Another one from CryptoDad is as follows: https://www.youtube.com/watch?v=KWPlwXCiM6I.
Download and utilize the apps for smartphones and tablets.
9. Get a separate clean/new laptop just for crypto
Thus, all cryptocurrency transactions take place on a brand-new laptop and will not be for browsing, work, etc.
Most scams exploit links in work emails, social media, etc., that keystroke logs your passwords and other information.
One good reason people adopt a pseudo-anonymous internet ID is that they are more likely to be targeted if they are openly identifiable online!
10. Gnosis Multi-signature wallet (Your “Vault” strategy)
Consider a Gnosis Multisig Wallet or something comparable after your holdings reach a certain amount, some say more than $1 million.
A multi-signature wallet offers a smart contract that requires authorization from multiple wallets for transactions.
Although not ideal for day-to-day use, this area could serve as a "vault" for crucial long-term assets.
ChangeDAO has already been used to set up a handful of them, and it's easy!

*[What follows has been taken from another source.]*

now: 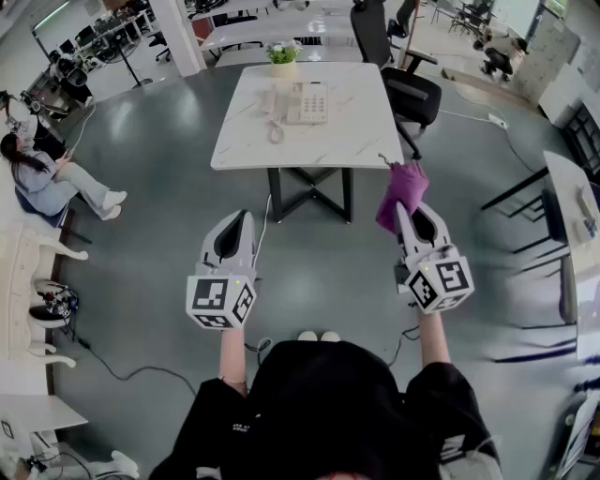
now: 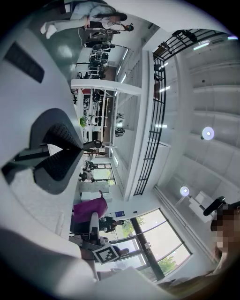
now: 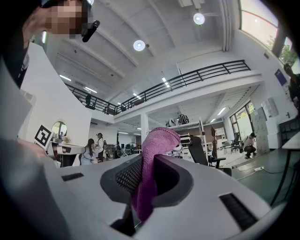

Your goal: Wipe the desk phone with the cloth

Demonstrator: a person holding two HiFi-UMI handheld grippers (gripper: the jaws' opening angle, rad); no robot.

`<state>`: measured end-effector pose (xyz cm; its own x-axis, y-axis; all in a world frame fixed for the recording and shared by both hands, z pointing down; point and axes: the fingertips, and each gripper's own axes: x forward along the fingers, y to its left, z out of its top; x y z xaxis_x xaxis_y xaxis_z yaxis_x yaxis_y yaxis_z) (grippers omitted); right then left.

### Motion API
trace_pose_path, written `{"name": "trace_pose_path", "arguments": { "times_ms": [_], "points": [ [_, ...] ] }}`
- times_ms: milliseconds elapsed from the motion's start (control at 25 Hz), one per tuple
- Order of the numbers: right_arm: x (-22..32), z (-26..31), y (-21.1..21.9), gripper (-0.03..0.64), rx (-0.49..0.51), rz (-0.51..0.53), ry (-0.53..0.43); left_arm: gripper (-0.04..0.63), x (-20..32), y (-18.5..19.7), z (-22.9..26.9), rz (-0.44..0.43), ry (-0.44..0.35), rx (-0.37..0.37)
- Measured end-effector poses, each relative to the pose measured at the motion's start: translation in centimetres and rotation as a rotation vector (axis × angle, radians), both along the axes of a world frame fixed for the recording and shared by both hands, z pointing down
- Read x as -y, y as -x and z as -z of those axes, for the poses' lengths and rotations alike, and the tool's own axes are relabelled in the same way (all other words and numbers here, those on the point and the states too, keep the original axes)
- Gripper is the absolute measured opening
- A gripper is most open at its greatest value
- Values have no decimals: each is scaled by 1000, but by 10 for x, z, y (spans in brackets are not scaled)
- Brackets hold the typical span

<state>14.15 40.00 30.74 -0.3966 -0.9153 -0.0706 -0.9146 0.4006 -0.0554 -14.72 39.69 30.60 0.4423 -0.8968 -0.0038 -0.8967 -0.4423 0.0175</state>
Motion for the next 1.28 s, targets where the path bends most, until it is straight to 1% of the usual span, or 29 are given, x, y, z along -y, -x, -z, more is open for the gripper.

Multi-signature wallets support developing a safer, more secure (and transparent) treasury since the members of a core team must approve all transactions. However, it also implies that there isn't a single point of failure where assets are at risk of being permanently destroyed if one of the team members suddenly dies. Although moving items from your vault will be more difficult, it's a beneficial technique if you need it.